Your assignment: For this exercise, write out the whole listing below exactly, omitting its images.

Data:

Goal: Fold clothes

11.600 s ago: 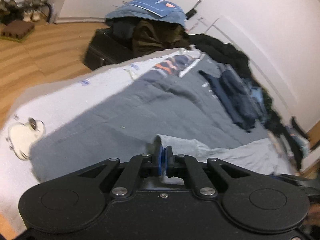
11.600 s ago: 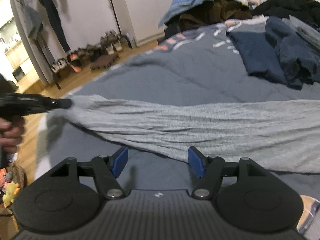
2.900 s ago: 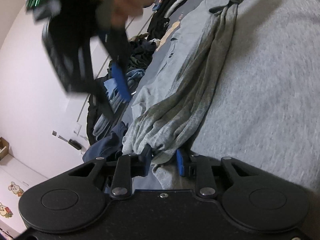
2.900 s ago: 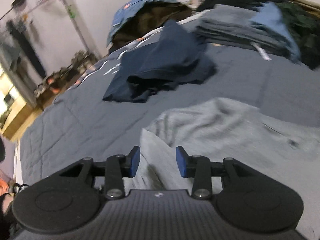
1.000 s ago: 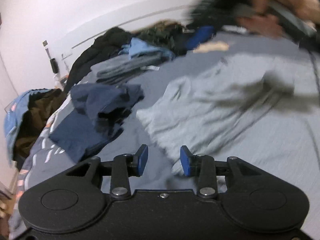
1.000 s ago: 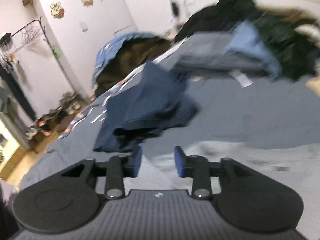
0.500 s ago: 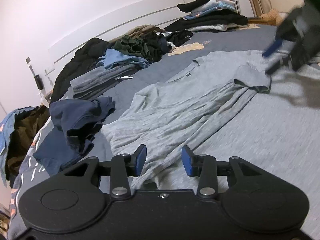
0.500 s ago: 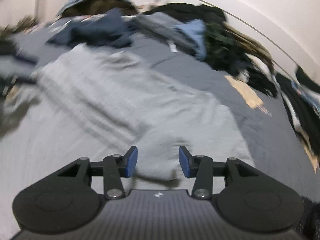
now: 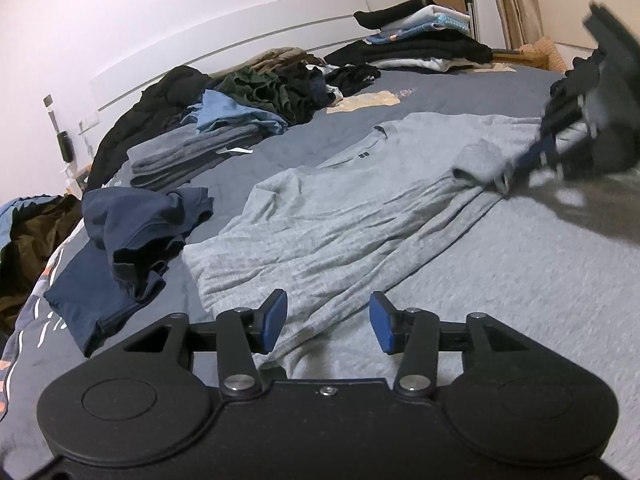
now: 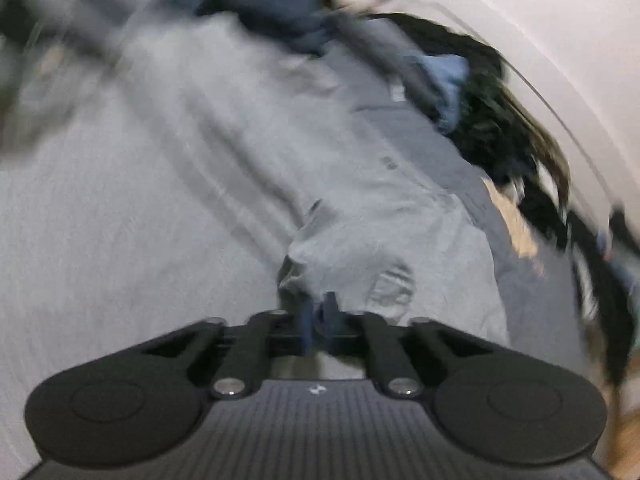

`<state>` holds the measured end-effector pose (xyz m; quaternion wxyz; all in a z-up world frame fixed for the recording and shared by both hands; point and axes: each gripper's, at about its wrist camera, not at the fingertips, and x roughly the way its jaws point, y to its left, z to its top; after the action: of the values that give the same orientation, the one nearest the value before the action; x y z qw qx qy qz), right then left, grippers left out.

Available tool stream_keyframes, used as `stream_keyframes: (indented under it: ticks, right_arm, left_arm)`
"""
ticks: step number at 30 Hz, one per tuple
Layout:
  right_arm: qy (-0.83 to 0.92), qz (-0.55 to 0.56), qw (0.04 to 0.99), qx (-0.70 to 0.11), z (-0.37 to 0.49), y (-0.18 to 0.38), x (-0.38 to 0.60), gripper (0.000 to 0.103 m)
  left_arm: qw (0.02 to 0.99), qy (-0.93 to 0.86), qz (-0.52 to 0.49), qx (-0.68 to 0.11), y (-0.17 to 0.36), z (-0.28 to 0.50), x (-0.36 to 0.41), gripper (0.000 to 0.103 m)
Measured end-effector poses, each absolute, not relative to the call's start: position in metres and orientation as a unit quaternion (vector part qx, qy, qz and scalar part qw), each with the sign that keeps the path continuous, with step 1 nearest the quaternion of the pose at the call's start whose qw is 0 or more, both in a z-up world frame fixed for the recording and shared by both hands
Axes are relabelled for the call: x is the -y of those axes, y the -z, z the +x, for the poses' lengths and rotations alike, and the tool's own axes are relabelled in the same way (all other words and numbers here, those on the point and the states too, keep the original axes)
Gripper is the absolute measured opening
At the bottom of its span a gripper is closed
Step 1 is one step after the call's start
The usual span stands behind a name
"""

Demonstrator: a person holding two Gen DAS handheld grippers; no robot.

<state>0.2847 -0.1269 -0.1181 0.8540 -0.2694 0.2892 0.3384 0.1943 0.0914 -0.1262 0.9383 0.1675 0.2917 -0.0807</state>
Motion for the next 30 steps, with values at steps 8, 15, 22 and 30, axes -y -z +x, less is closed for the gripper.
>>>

Answer to the exercise:
Goal: Fold clothes

11.600 s ago: 
11.600 s ago: 
2.900 s ago: 
2.900 s ago: 
1.000 s ago: 
1.000 s ago: 
0.500 s ago: 
0.500 s ago: 
now: 
now: 

`<state>` holds the measured end-effector pose (xyz m; quaternion wxyz; all in a z-up world frame fixed for the recording and shared by both hands; point and axes: each gripper's, at about its wrist camera, not at the fingertips, and x roughly the way its jaws point, y to its left, z to its top; after the action: of the values that give the same orientation, the one nearest the value before the action; x y z qw qx qy qz), right then left, grippers left out.

Available tool stream_keyframes, used as `stream_keyframes: (indented under it: ticks, right_arm, left_arm)`
"""
ticks: step number at 30 Hz, one per tuple
Layout:
  right_arm: qy (-0.83 to 0.92), qz (-0.55 to 0.56), qw (0.04 to 0.99), qx (-0.70 to 0.11), z (-0.37 to 0.49), y (-0.18 to 0.38), x (-0.38 to 0.60), gripper (0.000 to 0.103 m)
  left_arm: qw (0.02 to 0.99), qy (-0.93 to 0.86), qz (-0.52 to 0.49), qx (-0.68 to 0.11), y (-0.17 to 0.36), z (-0.28 to 0.50), x (-0.36 to 0.41), gripper (0.000 to 0.103 m)
Measured end-effector poses, each absolute, not relative to the call's start: position in metres and orientation as a unit quaternion (vector part qx, qy, qz and scalar part qw), each with the sign that keeps the path continuous, with step 1 nearest the quaternion of the pose at the call's start whose qw is 0 or more, both in a z-up world frame fixed for the recording and shared by both hands
Axes are relabelled for the call: x is the -y of those axes, y the -z, z the +x, for the poses' lengths and rotations alike, and the tool's own axes are relabelled in the same way (all other words and numbers here, those on the point and the states too, keep the original axes)
Gripper is the absolute measured opening
At the bottom of its span a gripper is closed
Step 1 is one step after the call's start
The usual span stands behind a name
"""

Demonstrator: a person holding two Gen DAS handheld grippers; no robot.

<state>0.2847 -0.1269 -0.1181 0.8540 -0.2694 0.2892 0.3384 0.1943 0.0914 -0.1262 0.9383 0.1675 0.2917 -0.0807</state>
Motion for the next 30 steps, with values at steps 8, 15, 22 and 30, axes -y -z +x, less is closed for the gripper.
>>>

No other output is needed; the exercise is complete.